Справа от него на подставке для чемоданов находилась шахматная доска с расставленными фигурами — его постоянный спутник на пути славных побед. Незадолго до кончины он комментировал партию Медина — Рико, сыгранную на турнире в Бильбао в 1945 году.
Слева вблизи лежала раскрытая книга стихов Маргарет Сотберн. Последняя страница, на которой как бы покоился взгляд великого шахматиста, содержала меланхолическую строку — «…Это судьба всех тех, кто живет в изгнании…»
Так умер в 53-летнем возрасте Александр Александрович Алехин.
Он ушел из жизни, не успев получить телеграмму о том, что 23 марта исполком ФИДЕ принял решение о проведении его матча с Ботвинником, и не зная, что виза во Францию, которой Алехин добивался длительное время, наконец-то оформлена и выслана ему.
С большим опозданием, из-за споров между французской делегацией в Лиссабоне и португальскими церковными служителями, состоялись и проводы Алехина в последний путь. Только 16 апреля 1946 года гроб с телом Алехина был временно установлен в семейном склепе португальского шахматиста Мануэля Эстева на кладбище Святого Иоанна, близ Эшторила. У подножия саркофага, обитого черным бархатом, вышитым серебром, возложили прекрасный венок из роз и левкоев. Похороны были организованы и оплачены португальским шахматным объединением. В церемонии прощания с Алехиным участвовали дипломаты из французского посольства, русские эмигранты, представители португальского шахматного объединения, шахматных клубов Лиссабона и других городов, местные любители шахмат.

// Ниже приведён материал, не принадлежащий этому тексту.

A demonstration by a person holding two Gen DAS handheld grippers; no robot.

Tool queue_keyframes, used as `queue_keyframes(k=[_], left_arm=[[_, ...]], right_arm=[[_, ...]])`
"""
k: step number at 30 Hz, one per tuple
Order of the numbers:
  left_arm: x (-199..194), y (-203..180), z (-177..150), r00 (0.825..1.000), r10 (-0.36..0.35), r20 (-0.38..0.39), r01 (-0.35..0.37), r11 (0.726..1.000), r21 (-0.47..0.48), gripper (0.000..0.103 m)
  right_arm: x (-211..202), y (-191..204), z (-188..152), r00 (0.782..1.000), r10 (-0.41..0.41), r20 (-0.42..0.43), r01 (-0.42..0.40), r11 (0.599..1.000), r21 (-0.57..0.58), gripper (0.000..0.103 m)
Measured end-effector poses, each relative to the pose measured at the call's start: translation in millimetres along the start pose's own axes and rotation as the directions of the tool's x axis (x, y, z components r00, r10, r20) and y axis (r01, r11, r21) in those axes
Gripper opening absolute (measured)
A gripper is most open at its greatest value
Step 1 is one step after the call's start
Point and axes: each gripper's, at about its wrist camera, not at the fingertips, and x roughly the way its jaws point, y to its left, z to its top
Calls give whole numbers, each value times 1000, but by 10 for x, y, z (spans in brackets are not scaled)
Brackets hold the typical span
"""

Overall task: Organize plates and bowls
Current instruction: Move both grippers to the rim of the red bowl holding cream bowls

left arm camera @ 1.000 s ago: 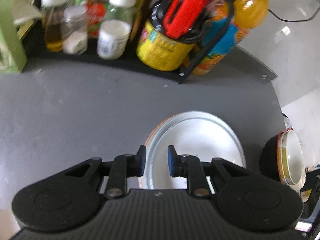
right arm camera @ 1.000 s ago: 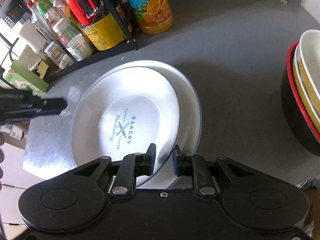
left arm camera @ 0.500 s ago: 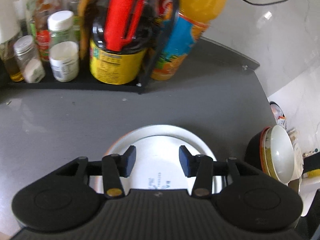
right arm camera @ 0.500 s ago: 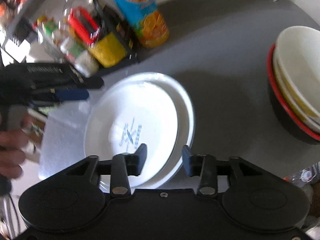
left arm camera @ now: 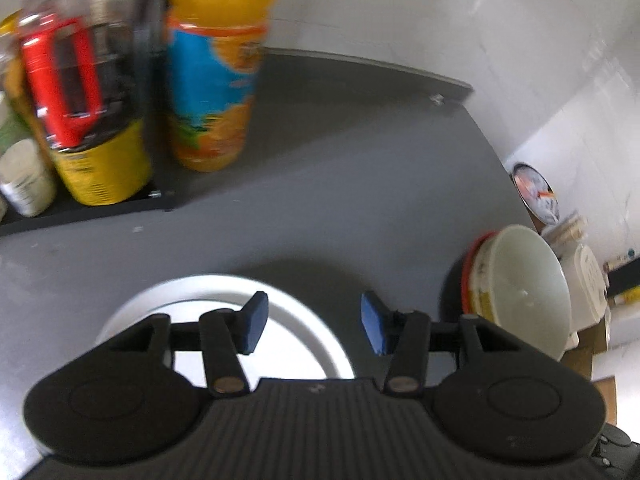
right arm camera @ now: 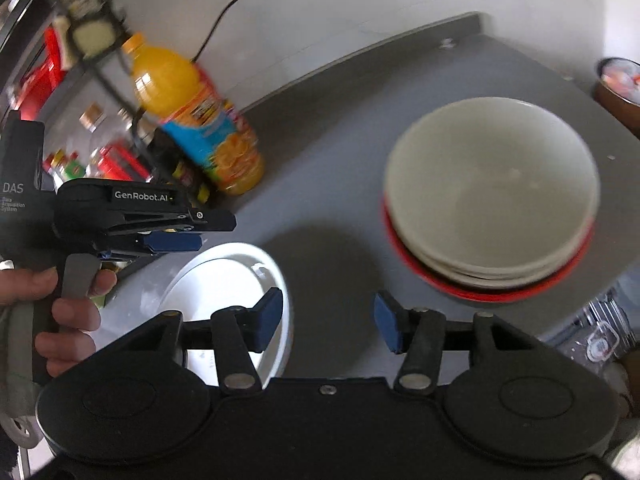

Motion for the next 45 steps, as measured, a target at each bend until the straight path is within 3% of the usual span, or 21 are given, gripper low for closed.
queue_keyframes(k=[3, 6, 8, 10, 20, 22, 32, 39, 42, 44, 45], left_arm=[[74, -193, 0, 1000, -20, -15, 20, 999, 35, 51], [131, -369, -5, 999, -36, -27, 38, 997, 70, 59], [161, -476, -15, 999, -44, -30, 47, 995, 92, 62], [196, -556, -26, 998, -49, -36, 53, 993, 102, 65], [443, -889, -4, 994, -64, -85, 74, 989, 127, 67], [484, -943, 11, 994, -71, -82, 81, 989, 125, 72], [764, -1030, 70, 991, -7, -135, 18, 997, 79, 72], [904, -1020, 29, 987, -4, -161, 10, 999, 36, 71], [993, -1028, 8, 983, -14, -184, 18, 1000, 19, 67], [1050, -1061, -15, 980, -29, -195, 31, 999, 9, 60], [1077, -1079, -23, 979, -35, -199, 37, 999, 2, 54]], right_arm=[[-95, -155, -33, 1000, -14, 20, 13, 999, 38, 57], [-191, -291, -51, 999, -19, 45, 15, 997, 81, 66], [-272, -354, -73, 997, -19, 76, 12, 996, 94, 77], [-326, -431, -63, 995, -31, 99, 21, 994, 105, 79], [-443, -920, 14, 987, -93, 128, 66, 977, 204, 79], [-417, -1040, 40, 987, -104, 122, 75, 971, 225, 79], [-157, -1420, 206, 996, -63, 65, 44, 965, 259, 79], [105, -1496, 308, 998, -64, -14, 65, 970, 236, 72], [181, -1550, 334, 997, -63, -42, 71, 968, 239, 61], [230, -1590, 339, 996, -56, -64, 70, 967, 244, 47], [242, -1609, 340, 996, -50, -68, 65, 966, 249, 47]])
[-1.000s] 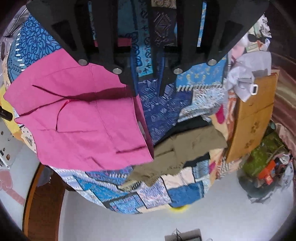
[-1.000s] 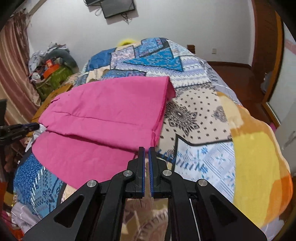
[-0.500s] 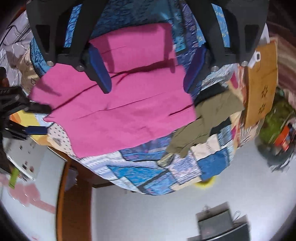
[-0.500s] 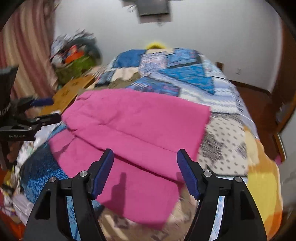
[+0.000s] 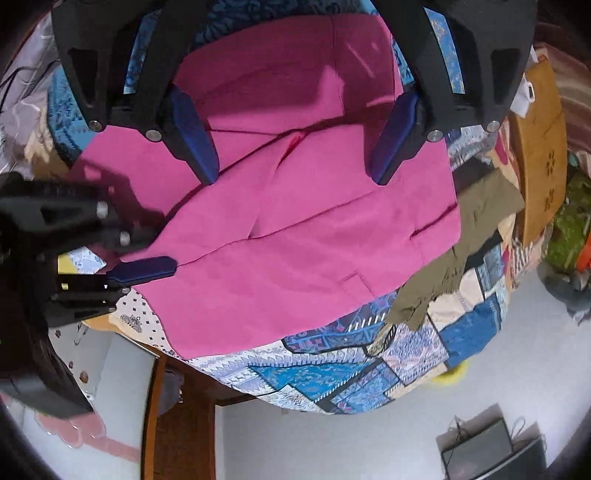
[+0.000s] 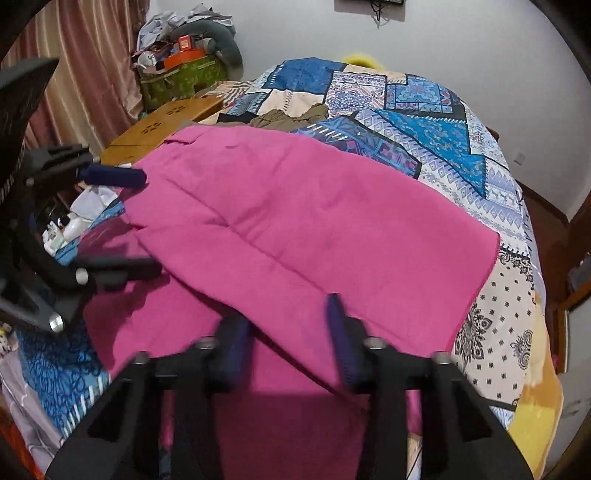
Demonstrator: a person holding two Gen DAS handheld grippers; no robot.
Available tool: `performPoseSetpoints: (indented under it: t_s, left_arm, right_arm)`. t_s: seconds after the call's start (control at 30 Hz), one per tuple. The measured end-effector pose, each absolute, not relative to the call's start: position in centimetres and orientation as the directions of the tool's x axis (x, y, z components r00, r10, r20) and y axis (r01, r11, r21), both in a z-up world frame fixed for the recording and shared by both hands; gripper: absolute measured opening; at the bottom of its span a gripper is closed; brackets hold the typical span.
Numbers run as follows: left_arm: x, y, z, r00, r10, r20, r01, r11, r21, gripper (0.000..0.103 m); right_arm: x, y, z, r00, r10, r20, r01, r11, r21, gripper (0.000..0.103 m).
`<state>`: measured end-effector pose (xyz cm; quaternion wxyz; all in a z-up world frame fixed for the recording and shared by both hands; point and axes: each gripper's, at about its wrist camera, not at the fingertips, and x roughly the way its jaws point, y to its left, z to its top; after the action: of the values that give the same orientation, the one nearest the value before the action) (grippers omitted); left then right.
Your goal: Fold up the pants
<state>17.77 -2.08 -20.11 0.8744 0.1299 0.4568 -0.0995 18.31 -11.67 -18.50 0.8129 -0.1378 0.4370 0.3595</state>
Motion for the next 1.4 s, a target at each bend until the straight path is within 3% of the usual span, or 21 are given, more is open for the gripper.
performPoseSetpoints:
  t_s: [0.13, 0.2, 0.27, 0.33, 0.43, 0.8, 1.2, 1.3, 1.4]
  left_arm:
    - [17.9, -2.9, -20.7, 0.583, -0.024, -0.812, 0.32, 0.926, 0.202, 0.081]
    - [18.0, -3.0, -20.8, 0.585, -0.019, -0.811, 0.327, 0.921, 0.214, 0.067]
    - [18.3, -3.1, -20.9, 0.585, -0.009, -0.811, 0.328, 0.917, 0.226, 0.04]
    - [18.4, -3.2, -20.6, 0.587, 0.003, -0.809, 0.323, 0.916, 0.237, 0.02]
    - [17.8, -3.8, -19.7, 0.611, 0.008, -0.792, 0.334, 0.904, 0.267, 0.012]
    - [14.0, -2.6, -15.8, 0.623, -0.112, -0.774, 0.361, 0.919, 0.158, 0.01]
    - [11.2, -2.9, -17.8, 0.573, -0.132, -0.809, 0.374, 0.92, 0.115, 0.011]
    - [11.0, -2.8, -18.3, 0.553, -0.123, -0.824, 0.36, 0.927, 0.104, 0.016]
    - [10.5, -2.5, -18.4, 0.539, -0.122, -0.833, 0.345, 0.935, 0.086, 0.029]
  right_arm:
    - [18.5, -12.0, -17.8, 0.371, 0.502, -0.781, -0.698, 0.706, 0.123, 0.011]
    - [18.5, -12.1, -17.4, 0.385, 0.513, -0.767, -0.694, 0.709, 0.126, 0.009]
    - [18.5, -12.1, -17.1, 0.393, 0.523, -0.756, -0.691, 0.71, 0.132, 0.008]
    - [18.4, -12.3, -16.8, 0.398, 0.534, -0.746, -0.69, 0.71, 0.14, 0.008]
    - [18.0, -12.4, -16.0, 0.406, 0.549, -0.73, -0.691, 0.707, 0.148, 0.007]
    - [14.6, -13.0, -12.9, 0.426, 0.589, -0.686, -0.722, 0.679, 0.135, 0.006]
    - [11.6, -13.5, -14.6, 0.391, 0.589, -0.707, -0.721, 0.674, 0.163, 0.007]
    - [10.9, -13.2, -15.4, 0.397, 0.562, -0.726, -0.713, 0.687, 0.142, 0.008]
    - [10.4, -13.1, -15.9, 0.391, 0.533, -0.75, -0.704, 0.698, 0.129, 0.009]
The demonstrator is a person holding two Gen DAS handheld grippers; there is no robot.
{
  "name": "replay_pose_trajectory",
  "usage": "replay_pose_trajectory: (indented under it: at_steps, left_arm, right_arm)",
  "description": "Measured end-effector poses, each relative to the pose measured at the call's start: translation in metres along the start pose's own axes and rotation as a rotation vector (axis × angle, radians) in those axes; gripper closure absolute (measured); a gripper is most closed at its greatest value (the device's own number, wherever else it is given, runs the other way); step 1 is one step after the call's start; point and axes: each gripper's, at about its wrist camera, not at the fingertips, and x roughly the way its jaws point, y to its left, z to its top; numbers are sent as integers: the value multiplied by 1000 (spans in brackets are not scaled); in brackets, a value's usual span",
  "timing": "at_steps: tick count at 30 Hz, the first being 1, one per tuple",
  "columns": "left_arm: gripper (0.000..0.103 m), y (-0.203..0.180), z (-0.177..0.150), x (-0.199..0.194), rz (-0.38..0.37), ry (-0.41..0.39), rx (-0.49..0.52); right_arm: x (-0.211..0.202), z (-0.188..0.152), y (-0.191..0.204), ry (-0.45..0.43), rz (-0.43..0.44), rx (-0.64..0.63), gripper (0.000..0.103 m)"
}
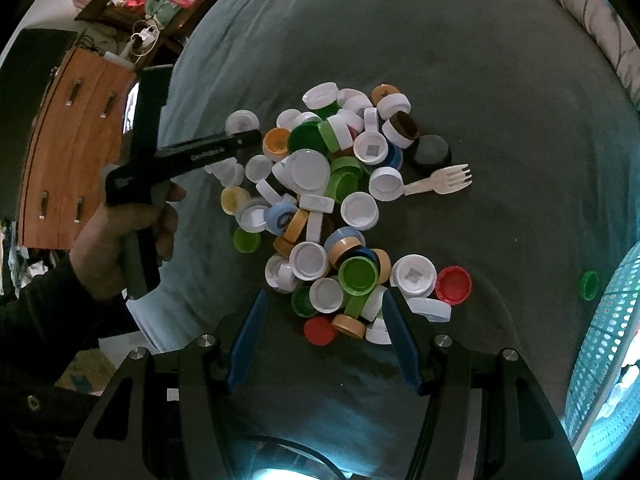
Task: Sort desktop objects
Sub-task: 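Grasp a white cap with the left gripper while the right gripper grasps a white cap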
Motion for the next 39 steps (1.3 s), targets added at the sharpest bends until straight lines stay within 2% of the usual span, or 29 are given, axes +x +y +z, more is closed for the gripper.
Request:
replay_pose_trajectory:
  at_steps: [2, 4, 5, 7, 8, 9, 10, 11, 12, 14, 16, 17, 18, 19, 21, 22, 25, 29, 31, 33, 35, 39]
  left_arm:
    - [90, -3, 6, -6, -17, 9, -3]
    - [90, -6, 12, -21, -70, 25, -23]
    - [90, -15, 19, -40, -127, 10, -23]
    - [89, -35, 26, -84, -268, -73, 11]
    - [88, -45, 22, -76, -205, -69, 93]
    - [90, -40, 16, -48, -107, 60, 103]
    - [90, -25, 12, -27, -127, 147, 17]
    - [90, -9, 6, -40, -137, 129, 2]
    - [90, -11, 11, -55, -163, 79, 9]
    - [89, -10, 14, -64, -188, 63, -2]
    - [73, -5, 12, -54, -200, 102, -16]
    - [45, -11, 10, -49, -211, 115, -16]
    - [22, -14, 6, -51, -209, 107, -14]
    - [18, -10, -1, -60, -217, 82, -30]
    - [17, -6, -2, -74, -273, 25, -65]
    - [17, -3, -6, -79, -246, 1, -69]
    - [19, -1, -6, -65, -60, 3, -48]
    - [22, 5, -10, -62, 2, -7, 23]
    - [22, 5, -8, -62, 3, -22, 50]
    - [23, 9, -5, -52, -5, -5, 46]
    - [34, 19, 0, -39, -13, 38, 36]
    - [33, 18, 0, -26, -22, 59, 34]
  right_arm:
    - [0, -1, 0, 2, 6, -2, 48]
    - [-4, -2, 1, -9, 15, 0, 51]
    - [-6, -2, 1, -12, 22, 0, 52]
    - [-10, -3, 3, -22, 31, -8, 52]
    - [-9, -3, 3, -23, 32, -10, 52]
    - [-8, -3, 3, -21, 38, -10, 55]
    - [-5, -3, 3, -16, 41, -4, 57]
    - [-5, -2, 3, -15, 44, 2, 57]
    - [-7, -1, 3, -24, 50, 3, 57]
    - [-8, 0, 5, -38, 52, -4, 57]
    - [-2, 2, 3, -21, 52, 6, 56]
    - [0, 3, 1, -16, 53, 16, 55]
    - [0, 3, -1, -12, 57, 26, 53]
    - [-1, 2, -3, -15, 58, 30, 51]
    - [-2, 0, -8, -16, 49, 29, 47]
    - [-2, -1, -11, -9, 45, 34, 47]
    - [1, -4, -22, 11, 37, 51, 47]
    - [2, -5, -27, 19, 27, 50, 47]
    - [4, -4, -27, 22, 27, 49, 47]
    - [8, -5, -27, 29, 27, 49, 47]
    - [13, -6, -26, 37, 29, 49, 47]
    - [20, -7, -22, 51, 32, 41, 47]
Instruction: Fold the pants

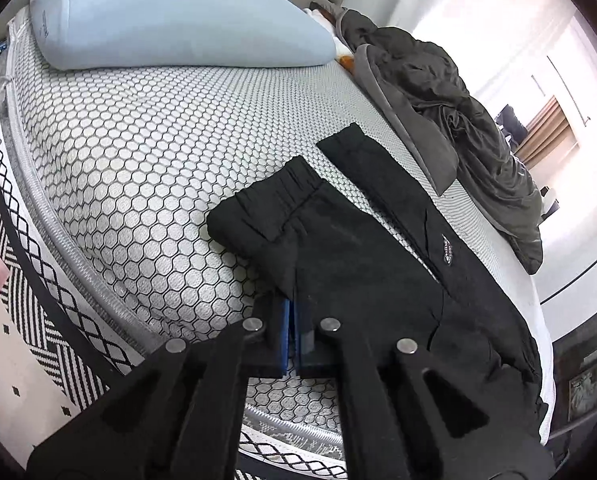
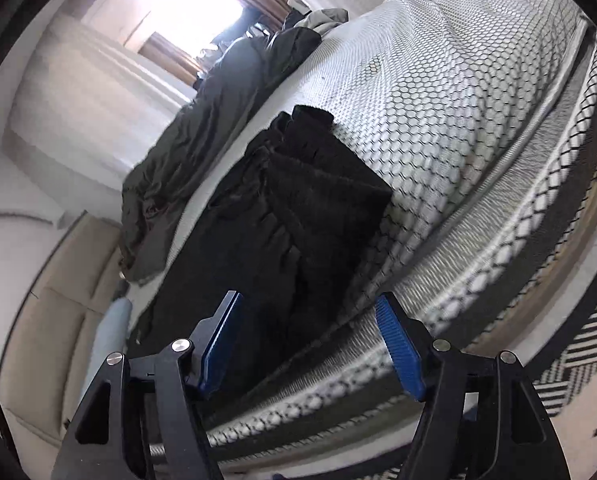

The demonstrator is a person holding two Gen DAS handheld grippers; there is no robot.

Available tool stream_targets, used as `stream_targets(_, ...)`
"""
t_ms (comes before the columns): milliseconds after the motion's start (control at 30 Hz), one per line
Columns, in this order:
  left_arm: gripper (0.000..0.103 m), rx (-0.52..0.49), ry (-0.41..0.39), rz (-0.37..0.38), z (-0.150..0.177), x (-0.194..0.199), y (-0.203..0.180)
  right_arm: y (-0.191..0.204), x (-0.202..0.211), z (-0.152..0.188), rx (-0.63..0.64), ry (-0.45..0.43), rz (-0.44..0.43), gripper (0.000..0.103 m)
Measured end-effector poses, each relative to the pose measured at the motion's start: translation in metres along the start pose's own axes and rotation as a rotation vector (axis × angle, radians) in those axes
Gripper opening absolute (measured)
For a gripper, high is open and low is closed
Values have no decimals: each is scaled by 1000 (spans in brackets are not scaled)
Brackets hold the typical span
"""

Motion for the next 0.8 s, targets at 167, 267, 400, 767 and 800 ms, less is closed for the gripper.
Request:
stream_targets(167,0,2,2,-6,1,1,-1,3,-16,-20,-22,-31,14,19)
stream_targets(267,0,-5,-9,-6,8,6,3,3,1,-13,-2,-82,43,9)
stream_targets(400,0,-3,8,-19,19,0,11,-10,16,5,-21,-79,21,9)
stream_targets(767,0,-76,-100,37,-47,31,-52,81,54,-51,129,-227,-16,9)
stream_targets(800,0,-83,-112,37,-58,31,-62,90,55,-60,142,-236,-11,9)
Point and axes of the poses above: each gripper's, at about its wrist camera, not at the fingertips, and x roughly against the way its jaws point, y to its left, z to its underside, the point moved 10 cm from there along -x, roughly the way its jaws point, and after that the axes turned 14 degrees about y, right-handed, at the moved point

Скорбная весть о кончине шахматного короля облетела весь мир. Сообщения о смерти Александра Алехина были опубликованы почти всеми газетами, независимо от их политической ориентации. Тяжкую утрату в те дни переживали любители шахматной игры всех континентов и стран.
Отклик на это печальное событие в поэтической форме прозвучал в 1972 году в стихотворении Вл. Михановского «Чемпион мира»:
…И вот он в кресле, утомленный.
Играет скрипка за стеной,
То Паганини вдохновенный
Разбужен дерзкою рукой.
Какая в этих звуках сила,
Какая страшная печаль!..
И скрипка душу разбудила
И унесла куда-то вдаль,
Туда, в Россию..
Грудь сжимает
Тоски холодная рука,
И кто минут таких не знает,
Когда грызет тебя тоска?
Он четверть века дома не был.
Россия! Видятся с тоской
Твое распахнутое небо,
Просторы, ветер вольный твой.
Прошен Советскою Россией,
Он едет, это решено!
Как давит грудь… Он встал, с усильем
Толкнул стрельчатое окно.
…Дверь заперта — ломать придется
(Для полицейских — не впервой!)
Он в кресле. Дремлет? Спит? — Не бьется.
Поник над шахматной доской…
И чуждый лавр листвой бессонной
Ему кивая, шлет поклон…
Он жил и умер чемпионом —
Непобежденный чемпион!
НАВЕЧНО В ПАМЯТИ ПОТОМКОВ
Трудно сказать, сколько бы еще времени мог находиться саркофаг с телом Александра Александровича Алехина в семейном склепе Мануэля Эстева на кладбище Эшторила, если бы не инициатива президента Международной шахматной федерации (ФИДЕ) шведа Фольке Рогарда.